_TASK ITEM:_
Your answer should be every line of the records that contains the word "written", copied as it stands.

_MATERIAL PROVIDED:_

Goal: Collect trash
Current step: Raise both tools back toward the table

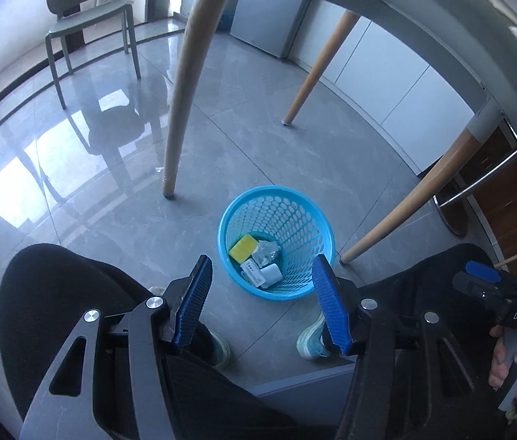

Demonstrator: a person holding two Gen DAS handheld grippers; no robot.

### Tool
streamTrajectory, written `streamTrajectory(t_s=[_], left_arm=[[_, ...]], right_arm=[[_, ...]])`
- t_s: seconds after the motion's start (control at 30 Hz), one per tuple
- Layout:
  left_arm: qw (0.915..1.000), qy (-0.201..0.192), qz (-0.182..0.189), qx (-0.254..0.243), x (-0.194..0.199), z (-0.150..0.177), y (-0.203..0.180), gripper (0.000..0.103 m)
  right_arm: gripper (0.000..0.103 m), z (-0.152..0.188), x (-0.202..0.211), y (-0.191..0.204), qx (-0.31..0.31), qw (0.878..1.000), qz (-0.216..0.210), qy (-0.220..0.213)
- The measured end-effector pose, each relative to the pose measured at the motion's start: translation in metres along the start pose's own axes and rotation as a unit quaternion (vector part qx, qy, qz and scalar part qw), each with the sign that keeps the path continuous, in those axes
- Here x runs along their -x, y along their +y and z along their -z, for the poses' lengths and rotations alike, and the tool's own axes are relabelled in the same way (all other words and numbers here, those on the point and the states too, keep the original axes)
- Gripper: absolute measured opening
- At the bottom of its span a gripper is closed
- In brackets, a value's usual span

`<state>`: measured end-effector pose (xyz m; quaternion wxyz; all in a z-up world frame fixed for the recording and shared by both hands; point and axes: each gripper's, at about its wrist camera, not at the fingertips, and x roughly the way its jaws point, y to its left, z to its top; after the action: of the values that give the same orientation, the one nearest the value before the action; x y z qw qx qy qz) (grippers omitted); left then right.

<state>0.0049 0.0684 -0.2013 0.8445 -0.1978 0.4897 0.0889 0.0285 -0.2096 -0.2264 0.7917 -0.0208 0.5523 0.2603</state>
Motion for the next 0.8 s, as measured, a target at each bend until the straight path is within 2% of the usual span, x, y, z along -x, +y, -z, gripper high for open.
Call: streamTrajectory(t_s=[0.1,0.2,0.33,0.47,0.8], left_arm=[[0.9996,-0.026,-0.003,-0.006,0.023,0.001,0.0,0.057],[0.9977,-0.061,-0.008,-0.027,0.049,0.003,-0.006,0.064],[0.9929,-0.103,-0.015,-0.059,0.082,0.0,-0.016,0.064],[0.9862,-0.148,-0.023,-0.07,0.11,-0.009,-0.02,0.064],[0.9729,-0.21,-0.022,-0.094,0.148,-0.038,-0.043,0.069]], right_arm=[[0.093,0.004,0.015,0.002,-0.008,1.0,-0.023,-0.002],[0.094,0.007,0.04,0.01,0.002,0.999,-0.031,-0.023],[0.094,0.008,0.072,0.02,0.022,0.998,-0.032,-0.052],[0.094,0.007,0.102,0.024,0.02,0.996,-0.045,-0.079],[0.094,-0.024,0.171,0.028,0.029,0.986,-0.036,-0.162]])
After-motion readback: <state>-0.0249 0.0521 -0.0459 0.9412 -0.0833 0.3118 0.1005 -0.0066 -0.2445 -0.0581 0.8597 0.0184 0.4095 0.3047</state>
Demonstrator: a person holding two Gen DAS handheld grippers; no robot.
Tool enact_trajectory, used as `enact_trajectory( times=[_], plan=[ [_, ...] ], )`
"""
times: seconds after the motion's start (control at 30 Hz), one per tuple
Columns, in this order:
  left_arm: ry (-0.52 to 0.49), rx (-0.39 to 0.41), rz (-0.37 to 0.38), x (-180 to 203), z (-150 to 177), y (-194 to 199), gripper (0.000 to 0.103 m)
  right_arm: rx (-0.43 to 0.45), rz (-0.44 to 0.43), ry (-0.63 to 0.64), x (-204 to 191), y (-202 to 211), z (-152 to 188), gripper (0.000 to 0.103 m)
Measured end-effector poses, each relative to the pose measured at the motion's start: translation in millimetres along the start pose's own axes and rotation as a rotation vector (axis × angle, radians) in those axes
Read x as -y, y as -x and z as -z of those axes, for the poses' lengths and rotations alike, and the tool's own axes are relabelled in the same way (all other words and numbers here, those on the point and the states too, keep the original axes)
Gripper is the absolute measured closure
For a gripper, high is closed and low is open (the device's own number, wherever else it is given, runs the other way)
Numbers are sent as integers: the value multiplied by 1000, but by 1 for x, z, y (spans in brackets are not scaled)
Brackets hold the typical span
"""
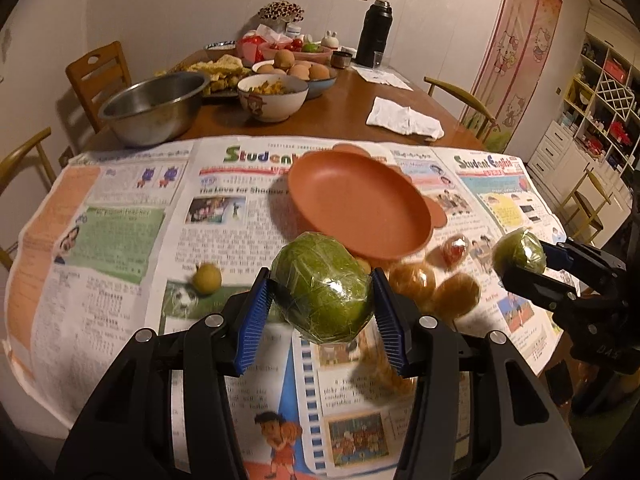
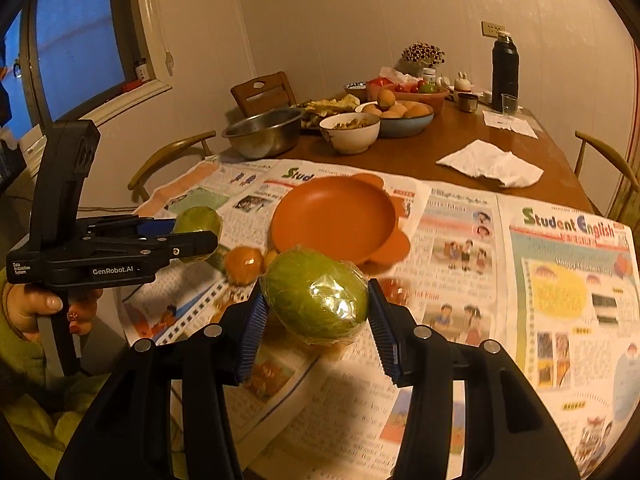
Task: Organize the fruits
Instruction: 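Lift the green fruit with the left tool toward the orange plate while the right tool carries its green fruit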
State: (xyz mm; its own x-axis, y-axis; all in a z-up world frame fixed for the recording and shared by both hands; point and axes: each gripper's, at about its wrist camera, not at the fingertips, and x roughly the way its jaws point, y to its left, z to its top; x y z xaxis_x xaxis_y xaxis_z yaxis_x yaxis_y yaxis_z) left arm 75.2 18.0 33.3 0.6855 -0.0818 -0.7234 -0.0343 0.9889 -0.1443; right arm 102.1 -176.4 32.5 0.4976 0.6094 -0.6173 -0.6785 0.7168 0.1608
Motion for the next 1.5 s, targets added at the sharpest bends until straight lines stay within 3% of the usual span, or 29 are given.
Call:
enact_trajectory(
  times=[0.47, 0.87, 1.5],
  plan=[
    [-39, 15, 13, 2, -42, -22, 62, -29, -6, 12, 11, -33, -25, 56],
    [-49, -55, 63, 0, -72, -63, 62, -85, 7, 48, 16, -69, -41, 56],
    [-88, -156, 63, 4, -96, -114, 62, -170, 10, 96, 24, -115, -46, 56]
  ],
)
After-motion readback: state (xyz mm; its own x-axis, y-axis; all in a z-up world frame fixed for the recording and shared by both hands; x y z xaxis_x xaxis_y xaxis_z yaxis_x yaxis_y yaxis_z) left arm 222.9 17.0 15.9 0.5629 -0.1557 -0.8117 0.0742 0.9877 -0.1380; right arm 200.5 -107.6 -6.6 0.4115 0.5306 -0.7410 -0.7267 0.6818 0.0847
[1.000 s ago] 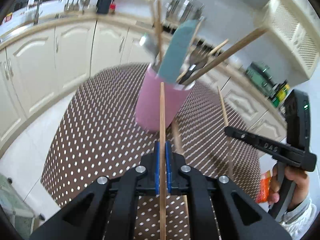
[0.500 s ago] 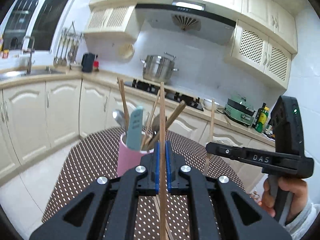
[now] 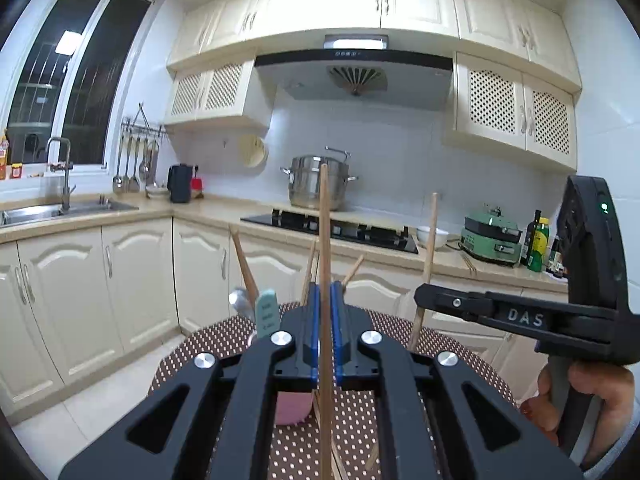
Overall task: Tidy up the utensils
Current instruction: 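Lift the chopsticks upright with both tools and lower them into the pink cup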
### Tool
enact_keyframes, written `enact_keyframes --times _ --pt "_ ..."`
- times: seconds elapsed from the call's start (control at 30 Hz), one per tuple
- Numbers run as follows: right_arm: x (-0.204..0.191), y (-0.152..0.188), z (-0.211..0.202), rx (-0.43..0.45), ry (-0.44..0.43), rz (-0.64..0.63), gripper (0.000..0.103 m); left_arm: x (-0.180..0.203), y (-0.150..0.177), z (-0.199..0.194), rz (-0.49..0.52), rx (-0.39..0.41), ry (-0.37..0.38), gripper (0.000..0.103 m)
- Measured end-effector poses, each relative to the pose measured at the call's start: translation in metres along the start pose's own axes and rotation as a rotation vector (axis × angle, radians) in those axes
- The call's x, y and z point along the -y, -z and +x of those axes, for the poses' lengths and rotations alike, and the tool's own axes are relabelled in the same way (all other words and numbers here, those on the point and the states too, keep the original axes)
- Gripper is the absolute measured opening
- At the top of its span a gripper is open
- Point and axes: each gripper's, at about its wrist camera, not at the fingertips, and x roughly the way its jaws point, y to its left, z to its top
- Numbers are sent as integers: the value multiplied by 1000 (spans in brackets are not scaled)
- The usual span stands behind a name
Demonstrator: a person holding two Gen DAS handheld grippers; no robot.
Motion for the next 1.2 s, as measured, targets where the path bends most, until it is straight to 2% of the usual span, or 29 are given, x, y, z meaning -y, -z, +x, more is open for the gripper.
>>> enact_keyframes --times 0.2,0.37,0.53,0.77,0.93,1.1,1.2 --pt "-11 -11 -8 80 16 -44 6 -5 -13 8 -23 53 18 5" --pt "-11 -18 -13 164 41 -55 6 -15 -21 7 -74 174 61 6" --pt "-12 -24 -13 225 50 -66 6 -24 -26 13 -122 246 75 5" --pt "-13 -31 1 260 20 -76 6 -35 -27 29 -151 327 17 5" --pt "-16 -37 12 268 2 -90 6 -43 -28 44 -149 352 -24 5" --pt "-13 -39 22 276 -14 -87 6 -69 -31 38 -232 424 -87 5" --pt "-12 -40 28 278 -21 -83 6 -78 -33 44 -238 432 -105 5"
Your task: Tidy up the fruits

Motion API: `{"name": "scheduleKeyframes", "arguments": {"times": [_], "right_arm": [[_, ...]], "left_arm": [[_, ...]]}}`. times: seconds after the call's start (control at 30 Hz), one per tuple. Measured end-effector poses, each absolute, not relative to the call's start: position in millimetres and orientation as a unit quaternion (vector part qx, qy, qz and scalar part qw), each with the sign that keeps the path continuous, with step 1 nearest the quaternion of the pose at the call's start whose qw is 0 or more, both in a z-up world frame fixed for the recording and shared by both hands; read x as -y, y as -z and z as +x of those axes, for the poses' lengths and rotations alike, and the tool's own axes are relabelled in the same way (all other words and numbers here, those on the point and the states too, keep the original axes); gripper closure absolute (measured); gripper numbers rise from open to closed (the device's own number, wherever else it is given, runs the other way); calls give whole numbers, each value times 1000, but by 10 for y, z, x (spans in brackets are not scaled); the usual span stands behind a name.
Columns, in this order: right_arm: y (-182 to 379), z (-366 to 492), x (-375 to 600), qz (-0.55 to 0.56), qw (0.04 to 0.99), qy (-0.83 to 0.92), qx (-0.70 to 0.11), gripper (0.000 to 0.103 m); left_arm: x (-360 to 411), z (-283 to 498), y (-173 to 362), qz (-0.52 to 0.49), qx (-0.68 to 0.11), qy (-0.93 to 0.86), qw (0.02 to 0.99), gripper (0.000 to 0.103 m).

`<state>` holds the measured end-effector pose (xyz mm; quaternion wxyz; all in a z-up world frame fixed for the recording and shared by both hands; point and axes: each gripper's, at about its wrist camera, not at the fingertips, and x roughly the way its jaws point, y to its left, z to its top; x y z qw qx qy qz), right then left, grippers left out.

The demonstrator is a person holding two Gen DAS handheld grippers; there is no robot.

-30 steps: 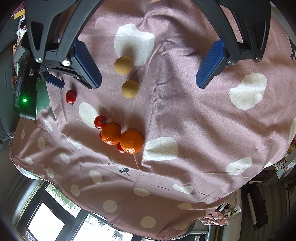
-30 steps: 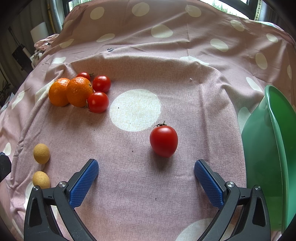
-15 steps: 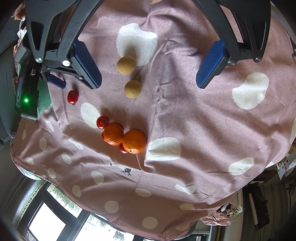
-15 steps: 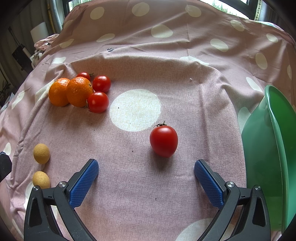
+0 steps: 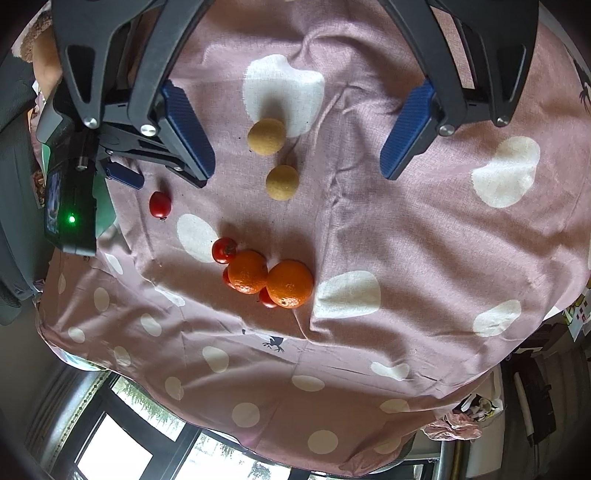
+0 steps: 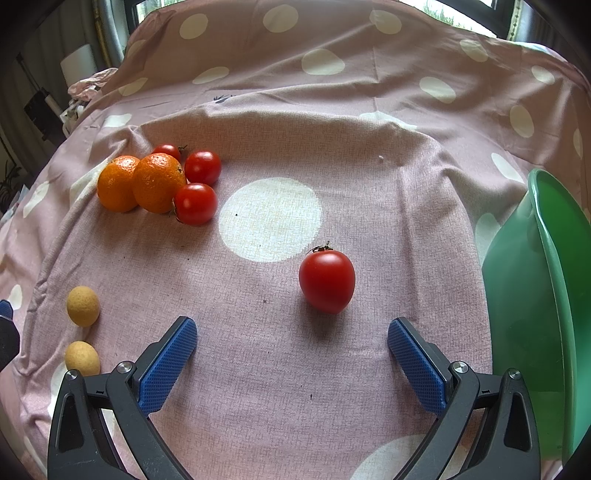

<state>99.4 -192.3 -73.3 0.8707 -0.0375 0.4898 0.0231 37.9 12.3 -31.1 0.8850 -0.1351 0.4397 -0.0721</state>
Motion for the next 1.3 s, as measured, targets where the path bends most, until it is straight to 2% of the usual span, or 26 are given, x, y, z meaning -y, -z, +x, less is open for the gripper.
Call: {"name": "scheduleKeyframes", "arguments": {"times": [0.07,0.23,0.3,0.57,0.6,0.63,0.7,0.73,0.8,0.9,1.03,1.13,1.3], "right_arm": [[731,1018,1888,-33,868,-14,-496,1],[691,1044,1894,-47,843,-61,-533,1],[634,1024,1964,-18,843,-84,-532,1],[-9,1196,1991,45,866,-164,-471,3],[-53,1266,1946,44,866,-168,-468,9],[-82,1335,1912,46,864,-172,-470,22],[-101,1477,1909,80,855,-177,-481,40],[-93,1531,1913,99,850,-181,-485,46],[-56,1668,1851,110,844,-193,-488,49],[77,1816,1653,104,830,-212,-505,61],[275,1951,1400,89,816,-220,-526,66],[353,2002,1297,54,824,-195,-529,66],[396,2058,1334,57,825,-188,-529,66]], "left_arm": [[-102,372,313,-135,-440,79,884,25],[-36,380,331,-131,-444,95,881,37],[-25,394,331,-139,-445,102,879,37],[70,793,226,-165,-455,122,867,59],[112,858,221,-158,-461,123,864,62],[163,924,211,-147,-465,126,864,64],[239,1042,191,-127,-466,134,865,66],[235,1097,195,-131,-466,133,865,67],[196,1199,237,-145,-470,133,861,71],[139,1280,322,-163,-470,135,857,78],[150,1334,401,-162,-481,134,851,82],[148,1343,424,-160,-482,131,852,82],[141,1348,449,-160,-482,133,851,82]]}}
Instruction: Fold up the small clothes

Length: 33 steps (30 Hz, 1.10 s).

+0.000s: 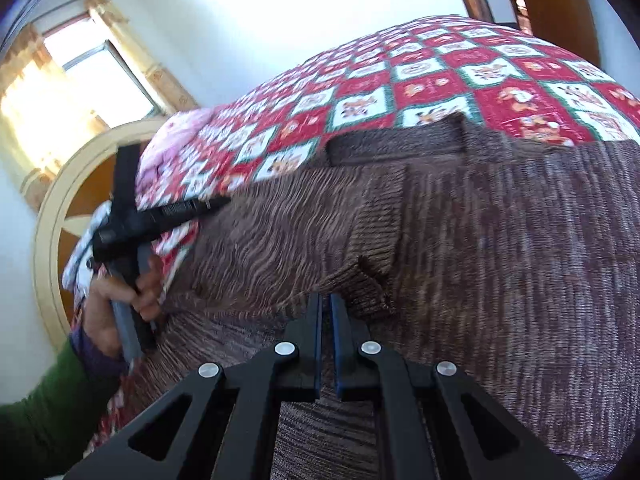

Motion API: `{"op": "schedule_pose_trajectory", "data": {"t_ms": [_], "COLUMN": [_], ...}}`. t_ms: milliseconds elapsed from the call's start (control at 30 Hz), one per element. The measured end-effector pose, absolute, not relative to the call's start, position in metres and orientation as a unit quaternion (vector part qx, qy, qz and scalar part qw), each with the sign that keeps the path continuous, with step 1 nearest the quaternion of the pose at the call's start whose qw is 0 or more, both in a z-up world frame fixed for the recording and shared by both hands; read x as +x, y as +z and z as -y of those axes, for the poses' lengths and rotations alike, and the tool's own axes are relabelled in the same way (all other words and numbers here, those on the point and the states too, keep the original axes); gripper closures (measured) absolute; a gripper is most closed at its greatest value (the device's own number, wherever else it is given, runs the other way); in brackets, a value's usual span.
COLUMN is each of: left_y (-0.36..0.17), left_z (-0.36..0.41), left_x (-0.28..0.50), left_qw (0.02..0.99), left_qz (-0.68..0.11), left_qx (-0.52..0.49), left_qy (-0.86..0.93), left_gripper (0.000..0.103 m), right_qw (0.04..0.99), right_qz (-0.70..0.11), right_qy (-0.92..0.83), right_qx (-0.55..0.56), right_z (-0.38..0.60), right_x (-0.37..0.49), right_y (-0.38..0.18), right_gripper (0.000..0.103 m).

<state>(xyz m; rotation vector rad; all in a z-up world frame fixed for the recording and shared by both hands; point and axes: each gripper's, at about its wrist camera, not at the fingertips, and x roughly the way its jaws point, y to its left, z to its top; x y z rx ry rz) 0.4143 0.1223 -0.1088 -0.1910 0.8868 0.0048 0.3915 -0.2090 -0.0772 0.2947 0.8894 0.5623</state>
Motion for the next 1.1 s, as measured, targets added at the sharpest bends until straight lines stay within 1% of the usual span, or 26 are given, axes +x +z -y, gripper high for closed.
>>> {"op": "schedule_pose_trajectory", "data": {"t_ms": [33,67,100,133,167,300,333,367,467,600,633,667,733,800,833,867,967,1100], "left_y": [-0.106,-0.1,-0.095,-0.09,-0.083,-0.066,-0.067,-0.069,-0.086,-0.107,-0.107,-0.107,-0.107,-0.108,-0.109,-0.111,-0.11,-0.101], "left_z": [-0.123,-0.124,-0.127,-0.129,-0.128,-0.101,-0.094,-0.086,-0.068,-0.06,-0.063,-0.067,-0.076,-0.088,-0.093,-0.101,-0.109,-0.114], "left_x": [0.414,0.412,0.408,0.403,0.398,0.373,0.366,0.36,0.346,0.339,0.335,0.332,0.326,0.32,0.317,0.315,0.303,0.284], "left_qw": [0.9,0.903,0.905,0.908,0.913,0.924,0.925,0.923,0.911,0.899,0.902,0.903,0.903,0.902,0.901,0.9,0.899,0.903], "left_qz": [-0.426,-0.419,-0.414,-0.406,-0.397,-0.379,-0.379,-0.384,-0.41,-0.437,-0.432,-0.429,-0.429,-0.432,-0.433,-0.436,-0.435,-0.423], "left_qx": [-0.094,-0.095,-0.096,-0.094,-0.089,-0.037,-0.033,-0.03,-0.022,0.01,0.011,0.014,0.015,0.004,-0.004,-0.018,-0.052,-0.07], "left_qy": [0.005,0.012,0.021,0.032,0.037,0.011,-0.001,-0.015,-0.04,-0.013,-0.011,-0.007,0.003,0.012,0.016,0.016,0.017,0.026], "left_gripper": [0.089,0.081,0.076,0.067,0.065,0.064,0.062,0.061,0.061,0.06,0.057,0.052,0.046,0.039,0.033,0.03,0.031,0.032], "right_qw": [0.865,0.875,0.879,0.879,0.879,0.884,0.881,0.879,0.868,0.844,0.834,0.832,0.834,0.827,0.821,0.823,0.841,0.869], "right_qz": [-0.413,-0.402,-0.392,-0.386,-0.38,-0.372,-0.378,-0.381,-0.396,-0.456,-0.481,-0.483,-0.478,-0.494,-0.508,-0.503,-0.49,-0.432], "right_qy": [0.252,0.238,0.235,0.24,0.246,0.244,0.248,0.25,0.266,0.265,0.259,0.26,0.262,0.255,0.248,0.249,0.218,0.22], "right_qx": [0.134,0.128,0.134,0.143,0.153,0.143,0.14,0.138,0.137,0.102,0.085,0.083,0.09,0.082,0.076,0.08,0.07,0.099], "right_z": [0.214,0.219,0.224,0.228,0.231,0.225,0.221,0.219,0.207,0.187,0.184,0.186,0.2,0.21,0.217,0.224,0.233,0.232], "right_x": [0.39,0.389,0.388,0.388,0.387,0.392,0.396,0.399,0.407,0.407,0.402,0.397,0.377,0.36,0.348,0.338,0.325,0.327], "right_y": [-0.073,-0.069,-0.064,-0.062,-0.059,-0.054,-0.055,-0.056,-0.055,-0.069,-0.077,-0.078,-0.073,-0.074,-0.08,-0.081,-0.067,-0.036], "right_gripper": [0.099,0.099,0.099,0.099,0.099,0.099,0.099,0.099,0.099,0.099,0.099,0.099,0.099,0.099,0.099,0.099,0.099,0.098]}}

_ANSWER AREA:_
streamTrajectory, written `streamTrajectory(t_s=[_], left_arm=[[_, ...]], right_arm=[[_, ...]])`
enact_keyframes, written `enact_keyframes --times _ --pt "_ ..."`

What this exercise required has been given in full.